- **DIRECTIONS FOR THIS TASK**:
When the string "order" occurs in a line of the records, show that line.

(Data records)
━━━

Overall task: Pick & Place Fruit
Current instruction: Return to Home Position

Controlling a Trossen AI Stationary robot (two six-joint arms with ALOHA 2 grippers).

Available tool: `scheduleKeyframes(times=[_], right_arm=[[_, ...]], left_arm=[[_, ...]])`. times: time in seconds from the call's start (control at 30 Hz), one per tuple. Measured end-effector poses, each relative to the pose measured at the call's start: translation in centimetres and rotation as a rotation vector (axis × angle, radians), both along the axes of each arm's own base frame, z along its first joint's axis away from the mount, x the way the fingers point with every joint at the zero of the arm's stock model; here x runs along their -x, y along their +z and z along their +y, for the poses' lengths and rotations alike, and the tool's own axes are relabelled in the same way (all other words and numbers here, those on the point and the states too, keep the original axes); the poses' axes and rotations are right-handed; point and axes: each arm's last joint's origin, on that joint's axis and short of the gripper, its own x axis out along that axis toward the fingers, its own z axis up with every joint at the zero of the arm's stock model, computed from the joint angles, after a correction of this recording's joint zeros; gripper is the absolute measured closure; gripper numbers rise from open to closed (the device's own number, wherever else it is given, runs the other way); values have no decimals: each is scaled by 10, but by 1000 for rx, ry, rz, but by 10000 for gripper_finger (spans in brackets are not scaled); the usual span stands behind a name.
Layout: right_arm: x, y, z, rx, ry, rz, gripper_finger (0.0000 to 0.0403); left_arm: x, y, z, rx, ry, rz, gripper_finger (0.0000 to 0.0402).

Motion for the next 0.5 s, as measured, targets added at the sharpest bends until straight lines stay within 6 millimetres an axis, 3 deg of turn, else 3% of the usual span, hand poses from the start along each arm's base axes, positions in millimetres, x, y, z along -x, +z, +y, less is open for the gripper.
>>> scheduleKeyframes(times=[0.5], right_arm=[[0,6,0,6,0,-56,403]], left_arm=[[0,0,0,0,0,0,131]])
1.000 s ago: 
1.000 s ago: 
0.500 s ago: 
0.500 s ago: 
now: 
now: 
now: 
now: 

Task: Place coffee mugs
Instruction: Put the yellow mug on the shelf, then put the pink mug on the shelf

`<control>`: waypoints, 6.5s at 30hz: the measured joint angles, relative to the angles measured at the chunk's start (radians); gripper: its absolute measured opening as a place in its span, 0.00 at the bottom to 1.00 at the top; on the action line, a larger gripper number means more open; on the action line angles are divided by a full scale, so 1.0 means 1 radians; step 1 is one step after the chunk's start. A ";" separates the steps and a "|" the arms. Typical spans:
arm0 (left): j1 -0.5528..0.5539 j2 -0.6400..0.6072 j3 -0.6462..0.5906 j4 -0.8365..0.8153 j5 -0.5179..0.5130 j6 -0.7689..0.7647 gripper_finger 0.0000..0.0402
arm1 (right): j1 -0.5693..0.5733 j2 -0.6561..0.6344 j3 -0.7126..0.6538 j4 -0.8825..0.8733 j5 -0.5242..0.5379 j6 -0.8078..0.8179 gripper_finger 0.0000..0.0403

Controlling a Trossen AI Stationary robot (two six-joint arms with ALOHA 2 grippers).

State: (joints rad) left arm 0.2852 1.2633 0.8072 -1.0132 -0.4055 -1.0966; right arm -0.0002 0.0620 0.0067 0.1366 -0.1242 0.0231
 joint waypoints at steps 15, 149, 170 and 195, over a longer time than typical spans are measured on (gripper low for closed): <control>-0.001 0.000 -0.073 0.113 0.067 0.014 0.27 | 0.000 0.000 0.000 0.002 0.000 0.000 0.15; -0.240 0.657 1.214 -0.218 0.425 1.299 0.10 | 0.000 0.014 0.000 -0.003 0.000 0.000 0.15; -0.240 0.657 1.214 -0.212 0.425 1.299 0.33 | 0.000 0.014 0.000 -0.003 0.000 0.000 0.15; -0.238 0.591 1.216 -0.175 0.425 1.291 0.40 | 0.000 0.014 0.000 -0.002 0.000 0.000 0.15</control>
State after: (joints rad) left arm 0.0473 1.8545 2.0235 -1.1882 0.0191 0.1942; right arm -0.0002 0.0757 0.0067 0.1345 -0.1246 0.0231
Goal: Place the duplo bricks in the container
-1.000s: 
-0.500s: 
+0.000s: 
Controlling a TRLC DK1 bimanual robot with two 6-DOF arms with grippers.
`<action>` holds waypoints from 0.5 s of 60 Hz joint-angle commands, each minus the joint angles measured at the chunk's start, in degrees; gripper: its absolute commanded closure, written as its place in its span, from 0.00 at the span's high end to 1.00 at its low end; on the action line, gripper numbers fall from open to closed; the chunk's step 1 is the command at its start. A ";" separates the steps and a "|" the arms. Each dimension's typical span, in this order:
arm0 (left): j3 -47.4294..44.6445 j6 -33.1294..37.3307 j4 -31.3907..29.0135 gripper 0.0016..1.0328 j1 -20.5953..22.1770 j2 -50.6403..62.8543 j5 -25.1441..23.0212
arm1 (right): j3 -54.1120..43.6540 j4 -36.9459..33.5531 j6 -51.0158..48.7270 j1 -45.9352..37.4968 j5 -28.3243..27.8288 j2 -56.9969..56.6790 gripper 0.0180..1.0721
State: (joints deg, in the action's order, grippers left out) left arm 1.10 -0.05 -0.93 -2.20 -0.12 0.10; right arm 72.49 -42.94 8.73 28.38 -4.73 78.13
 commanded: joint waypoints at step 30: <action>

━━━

- **WRITTEN REPLY**:
`<action>` holds waypoints from 0.5 s of 60 Hz joint-angle commands, each minus the joint angles measured at the chunk's start, in degrees; gripper: its absolute commanded closure, written as its place in its span, from 0.00 at the span's high end to 1.00 at its low end; on the action line, gripper numbers fall from open to closed; the chunk's step 1 is the command at its start. A ";" separates the steps and a "|" the arms. Each dimension's typical span, in this order:
State: (joints deg, in the action's order, grippers left out) left arm 1.10 -0.05 -0.93 -2.20 -0.12 0.10; right arm 72.49 -42.94 8.73 28.38 -4.73 78.13

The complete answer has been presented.